(Excerpts from a dataset)
[Start of section]
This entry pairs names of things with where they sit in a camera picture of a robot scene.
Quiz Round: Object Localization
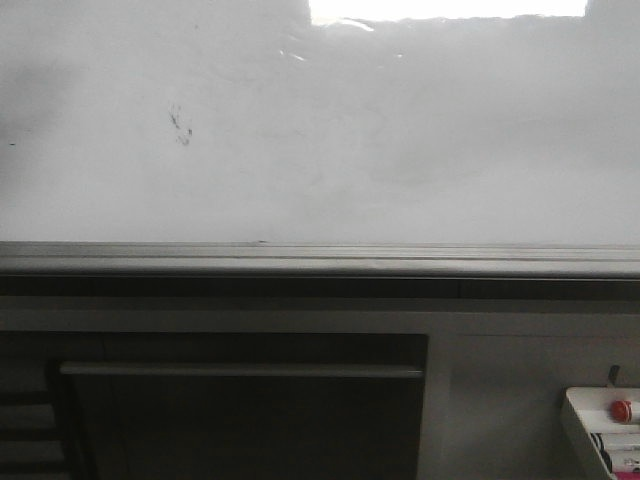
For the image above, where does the black capped marker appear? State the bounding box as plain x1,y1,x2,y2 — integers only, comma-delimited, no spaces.
590,433,613,473

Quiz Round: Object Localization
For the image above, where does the grey whiteboard marker ledge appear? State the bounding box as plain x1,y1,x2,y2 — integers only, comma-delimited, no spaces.
1,241,639,301

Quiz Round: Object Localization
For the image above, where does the white whiteboard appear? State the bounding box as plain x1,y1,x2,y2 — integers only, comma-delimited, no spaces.
1,1,639,245

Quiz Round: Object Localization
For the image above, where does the pink item in tray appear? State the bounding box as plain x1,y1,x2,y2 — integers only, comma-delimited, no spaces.
613,469,640,480

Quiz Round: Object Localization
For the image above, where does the red capped marker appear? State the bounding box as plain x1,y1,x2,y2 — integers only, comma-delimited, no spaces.
609,399,640,424

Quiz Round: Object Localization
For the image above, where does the dark cabinet panel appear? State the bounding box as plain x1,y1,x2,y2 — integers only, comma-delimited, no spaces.
55,333,428,479

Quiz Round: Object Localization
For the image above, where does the white marker tray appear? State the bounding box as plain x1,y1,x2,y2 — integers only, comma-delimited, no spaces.
560,387,639,479

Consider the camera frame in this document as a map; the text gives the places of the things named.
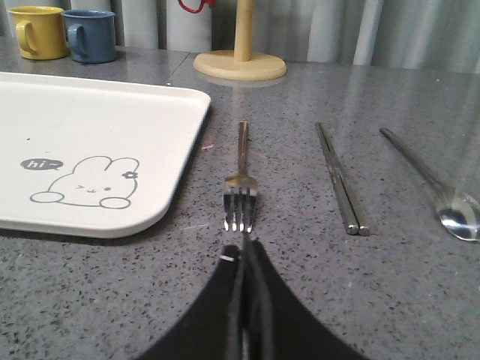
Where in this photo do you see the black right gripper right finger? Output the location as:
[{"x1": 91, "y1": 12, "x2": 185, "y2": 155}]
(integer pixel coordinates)
[{"x1": 242, "y1": 239, "x2": 365, "y2": 359}]

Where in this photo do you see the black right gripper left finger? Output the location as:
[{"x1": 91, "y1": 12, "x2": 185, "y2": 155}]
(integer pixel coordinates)
[{"x1": 140, "y1": 245, "x2": 243, "y2": 359}]

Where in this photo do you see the wooden mug tree stand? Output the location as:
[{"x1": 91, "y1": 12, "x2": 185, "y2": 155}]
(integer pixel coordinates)
[{"x1": 193, "y1": 0, "x2": 287, "y2": 81}]

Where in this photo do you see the cream rabbit serving tray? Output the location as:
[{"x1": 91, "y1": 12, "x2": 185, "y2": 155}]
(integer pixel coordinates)
[{"x1": 1, "y1": 72, "x2": 211, "y2": 239}]

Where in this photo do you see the blue enamel mug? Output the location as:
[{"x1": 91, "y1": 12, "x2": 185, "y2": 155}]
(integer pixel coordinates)
[{"x1": 61, "y1": 9, "x2": 117, "y2": 64}]

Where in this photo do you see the silver metal spoon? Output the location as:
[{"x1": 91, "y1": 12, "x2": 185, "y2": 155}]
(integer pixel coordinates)
[{"x1": 379, "y1": 127, "x2": 479, "y2": 242}]

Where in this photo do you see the yellow enamel mug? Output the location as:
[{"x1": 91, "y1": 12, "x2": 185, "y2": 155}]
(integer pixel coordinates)
[{"x1": 7, "y1": 5, "x2": 68, "y2": 60}]

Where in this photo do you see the silver metal fork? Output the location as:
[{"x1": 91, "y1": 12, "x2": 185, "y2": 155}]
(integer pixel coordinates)
[{"x1": 223, "y1": 121, "x2": 258, "y2": 233}]

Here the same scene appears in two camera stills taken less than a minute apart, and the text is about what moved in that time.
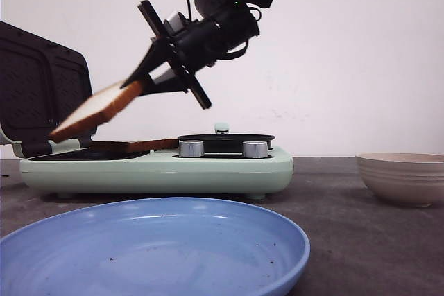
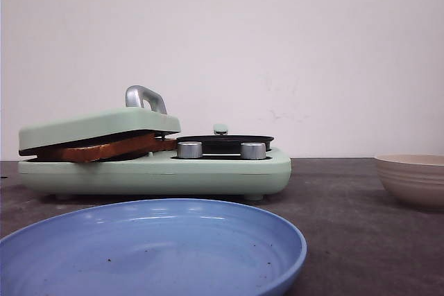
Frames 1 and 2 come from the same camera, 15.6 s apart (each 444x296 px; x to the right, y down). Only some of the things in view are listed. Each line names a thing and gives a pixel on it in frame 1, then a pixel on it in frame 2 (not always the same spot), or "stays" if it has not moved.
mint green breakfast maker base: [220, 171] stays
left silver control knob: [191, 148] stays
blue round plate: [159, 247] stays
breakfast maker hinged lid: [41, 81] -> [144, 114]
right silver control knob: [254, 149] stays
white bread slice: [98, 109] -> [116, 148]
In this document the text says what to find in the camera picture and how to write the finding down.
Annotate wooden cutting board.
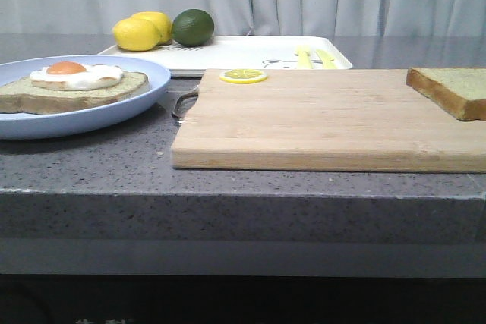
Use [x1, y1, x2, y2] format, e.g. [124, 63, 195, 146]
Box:
[171, 69, 485, 172]

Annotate front yellow lemon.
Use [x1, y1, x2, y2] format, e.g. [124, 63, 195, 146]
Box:
[112, 17, 161, 52]

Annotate rear yellow lemon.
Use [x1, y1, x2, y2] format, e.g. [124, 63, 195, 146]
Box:
[131, 11, 172, 45]

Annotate yellow plastic fork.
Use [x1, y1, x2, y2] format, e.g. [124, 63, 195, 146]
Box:
[295, 45, 313, 70]

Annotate bread slice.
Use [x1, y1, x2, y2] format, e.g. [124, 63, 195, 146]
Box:
[406, 68, 485, 121]
[1, 71, 151, 115]

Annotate green lime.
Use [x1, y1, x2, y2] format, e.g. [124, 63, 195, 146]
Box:
[172, 9, 215, 46]

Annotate metal cutting board handle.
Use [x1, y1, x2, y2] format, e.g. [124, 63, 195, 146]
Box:
[171, 87, 199, 124]

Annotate fried egg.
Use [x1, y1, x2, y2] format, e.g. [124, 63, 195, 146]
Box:
[30, 61, 124, 91]

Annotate yellow plastic knife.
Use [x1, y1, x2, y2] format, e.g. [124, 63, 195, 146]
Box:
[315, 49, 337, 69]

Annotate yellow lemon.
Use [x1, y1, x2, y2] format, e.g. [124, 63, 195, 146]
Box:
[131, 11, 172, 45]
[112, 17, 161, 52]

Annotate lemon slice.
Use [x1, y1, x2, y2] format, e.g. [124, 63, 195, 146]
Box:
[219, 68, 267, 84]

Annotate cream bear tray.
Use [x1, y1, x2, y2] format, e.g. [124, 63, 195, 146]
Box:
[102, 36, 352, 77]

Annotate light blue round plate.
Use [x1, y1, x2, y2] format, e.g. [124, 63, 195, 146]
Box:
[End of section]
■ PROBLEM DESCRIPTION
Filter the entries down to the lines with the word "fork" in them, and copy those lines.

■ THE ANSWER
Where in this photo do you see the silver metal fork? Output the location as:
Annotate yellow plastic fork.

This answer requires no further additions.